Un refucilo partió el cielo en dos.

Los antiguos dioses son capaces de atrapar el aire con sus manos y romperlo como una foto vieja. Todo nuestro mundo cabe en una de los cuartos más pequeños de la divinidad, en una caja con postales que espera su destino de basura en el cuarto polvoso de su mansión vacía, pensó. Y luego ¡Que bien que baila, que bien que huele, que bien que abraza! 

Porque al que baila se le pegan algunos pensamientos como ráfagas, confundidos entre el presente apenas pasado, el presente mediato y el presente sentiente.

El viento abrió en dos trozos el cielo y de su herida cayeron rachas de lluvia, desechos y hojas. Los bailarines tendrían que haber parado cuando el sudor de sus cuerpos se fue con la tormenta. Tal vez esperaban una tregua o que los elementos se plegaran a su tozudez de abrazo y  tango a la apurada. La musicalizadora dejó la noche sin D'arienzo ni Echague. Resguardó como pudo el ordenador con alguna bolsa y su propio cuerpo y se fue, buscando el santuario de los arboles. Alguien desconectó con miedo las ristras luminosas. En el vendaval que se metía por todos lados, las estatuas de la fuente parecían moverse en un compás siniestro.  Los últimos se acurrucaron inútilmente contra las paredes. El muchacho comentó en medio de una tiritera:

—  Los dioses, los dioses odian la milonga. 

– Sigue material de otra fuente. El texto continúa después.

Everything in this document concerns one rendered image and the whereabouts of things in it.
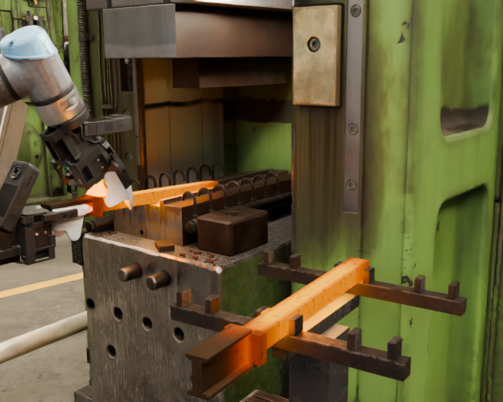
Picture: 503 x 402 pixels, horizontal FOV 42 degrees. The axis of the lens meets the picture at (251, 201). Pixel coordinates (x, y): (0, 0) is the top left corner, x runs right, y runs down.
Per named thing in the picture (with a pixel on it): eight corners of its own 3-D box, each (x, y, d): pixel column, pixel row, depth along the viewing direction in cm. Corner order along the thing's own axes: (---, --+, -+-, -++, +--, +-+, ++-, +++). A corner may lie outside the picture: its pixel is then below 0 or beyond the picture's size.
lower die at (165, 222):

Pasó uno, dos, hasta tres potentes aullidos del viento en la tormenta. Uno de esos milongueros veteranos con la camiseta de un festival antiguo, igual de desteñido, levantó el puño al cielo y  a modo de desafío, gritó:

 — ¡Que tormenta ni tormenta!, ¡vamos Martita!

Y sin esperar replica se fue con su pareja escalera abajo a buscar la salida del parque a punto de cerrar. Del pequeño grupito se elevaron algunas advertencias desoídas. Un osado se asomó por la balconada de piedra. Los martillos del relámpago le mostraron a la pareja que corría, gusanos enceguecidos que buscaban el cobijo de la tierra. Un destello cegador acalló su comentario:

— Uh. Me parece que no llegaron ni al bar.

Otro comentó con un deje de histeria: 

—Ya es tarde, van a cerrar todos los accesos, Si no nos apuramos vamos a tener que salir por la reja a la que le falta un barrote. 

Se oyeron noes,  quejidos, lamentos desesperados. Hasta algún ¡Todos vamos a morir! sacado de películas

Uno de esos milongueros macerados a vino y empanadas comenzó un desesperado intento por maniatarse la barriga con el cinturón a la vez que iniciaba un intento de huida, aún con los zapatos de baile.

Un cazador furtivo de charoles lo dejó en la intemperie, a planta desnuda. El aguacero tampoco le tuvo piedad.

¡Sálvese quien pueda! —gritó alguien memorioso en espera de la consabida réplica: ¡Patitas, pá que te quiero!

Después se inició la desbandada. 

Como supervivientes de un batallón abandonado, los bailarines se dispersaron entre sombras, truenos y promesas de mensajes, más tarde, cuando estuvieran a cubierto, en la seguridad del hogar.

 Los rezagados pasaron por la reja. Alguno se subió los pantalones para tapar desgarrones del metal, que se cobró más de una camiseta.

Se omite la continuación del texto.